Darah yang masih segar mengalir dari kening gadis itu. Sudah banyak kapas yang berwarna putih berubah menjadi merah untuk membersihkan luka di kening. Seorang dokter dan beberapa orang perawat sibuk memberi pertolongan pada gadis yang baru saja mengalami kecelakaan itu.
"Gadis ini kehilangan banyak darah.

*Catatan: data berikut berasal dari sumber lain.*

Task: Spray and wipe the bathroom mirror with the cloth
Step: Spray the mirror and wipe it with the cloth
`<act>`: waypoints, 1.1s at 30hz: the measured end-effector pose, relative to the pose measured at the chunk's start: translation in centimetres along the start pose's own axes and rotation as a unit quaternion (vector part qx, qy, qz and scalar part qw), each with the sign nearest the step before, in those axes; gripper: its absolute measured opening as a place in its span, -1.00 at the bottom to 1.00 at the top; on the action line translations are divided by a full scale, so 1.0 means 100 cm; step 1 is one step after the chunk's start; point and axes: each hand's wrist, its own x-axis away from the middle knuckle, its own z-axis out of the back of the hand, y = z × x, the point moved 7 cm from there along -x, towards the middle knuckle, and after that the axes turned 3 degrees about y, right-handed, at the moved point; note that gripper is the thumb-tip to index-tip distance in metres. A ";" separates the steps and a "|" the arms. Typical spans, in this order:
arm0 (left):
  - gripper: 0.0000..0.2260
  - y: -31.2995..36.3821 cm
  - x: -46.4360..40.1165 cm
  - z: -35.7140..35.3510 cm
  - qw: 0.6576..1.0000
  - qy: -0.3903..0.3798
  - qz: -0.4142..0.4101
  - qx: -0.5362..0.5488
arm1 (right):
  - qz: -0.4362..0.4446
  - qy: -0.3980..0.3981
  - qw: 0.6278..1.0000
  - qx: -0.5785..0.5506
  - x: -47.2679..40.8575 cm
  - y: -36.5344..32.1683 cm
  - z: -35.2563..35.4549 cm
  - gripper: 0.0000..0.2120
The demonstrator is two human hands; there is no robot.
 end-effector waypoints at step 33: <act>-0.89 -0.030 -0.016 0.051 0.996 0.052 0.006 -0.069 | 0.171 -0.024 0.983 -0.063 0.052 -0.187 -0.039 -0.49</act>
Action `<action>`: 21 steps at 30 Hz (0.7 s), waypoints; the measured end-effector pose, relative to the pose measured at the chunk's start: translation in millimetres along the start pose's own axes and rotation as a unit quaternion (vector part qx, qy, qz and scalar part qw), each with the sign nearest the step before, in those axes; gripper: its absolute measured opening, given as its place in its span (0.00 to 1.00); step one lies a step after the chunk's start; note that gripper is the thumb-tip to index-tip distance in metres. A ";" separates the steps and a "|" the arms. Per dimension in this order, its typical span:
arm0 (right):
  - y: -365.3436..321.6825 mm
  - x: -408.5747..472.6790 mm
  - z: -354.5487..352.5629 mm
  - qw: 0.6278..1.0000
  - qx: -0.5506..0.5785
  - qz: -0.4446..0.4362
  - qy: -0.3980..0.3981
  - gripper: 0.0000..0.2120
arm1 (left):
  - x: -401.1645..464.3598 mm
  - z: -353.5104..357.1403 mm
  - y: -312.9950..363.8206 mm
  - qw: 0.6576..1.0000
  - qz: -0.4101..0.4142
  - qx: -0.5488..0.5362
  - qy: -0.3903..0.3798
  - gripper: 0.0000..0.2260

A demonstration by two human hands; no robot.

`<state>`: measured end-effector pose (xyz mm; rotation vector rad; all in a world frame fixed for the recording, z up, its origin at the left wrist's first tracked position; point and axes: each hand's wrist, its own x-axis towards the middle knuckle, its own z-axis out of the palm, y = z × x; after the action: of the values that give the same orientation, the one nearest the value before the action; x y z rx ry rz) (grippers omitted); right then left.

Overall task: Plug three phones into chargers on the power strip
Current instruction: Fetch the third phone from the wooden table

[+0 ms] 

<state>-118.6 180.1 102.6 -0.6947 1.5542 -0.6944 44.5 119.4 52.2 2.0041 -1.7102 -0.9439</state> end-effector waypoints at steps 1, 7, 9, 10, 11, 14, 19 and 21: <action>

Tolong segera cari darah dengan golongan B," kata dokter.
"Maaf dok, saat ini stok darah di laboratorium kita sudah habis, kita harus mencari pendonor untuk mendapatkannya," jawab salah seorang suster di tempat itu.
"Segera laksanakan," perintah dokter dengan tegas.
"Baik dok,"

"Apa yang terjadi dengan teman saya sus?" tanya Della yang melihat suster yang sedang menangani temannya itu keluar dari ruang ICU.
"Teman anda mengalami pendarahan hebat. Ia kehilangan banyak darah. Dan saat ini ia membutuhkan donor darah yang sesuai dengan golongannya, tapi stok darah itu kosong di laboratorium kami," jawab suster menerangkan.
"Memangnya golongan darahnya apa sus?"
"Golongan darah B,"
"Bisa suster ambil darah saya saja? Golongan darah saya B," tawaran Della disetujui oleh suster tersebut. Akhirnya ia sampai di laboratorium untuk pengecekan darah dan pengambilan darah.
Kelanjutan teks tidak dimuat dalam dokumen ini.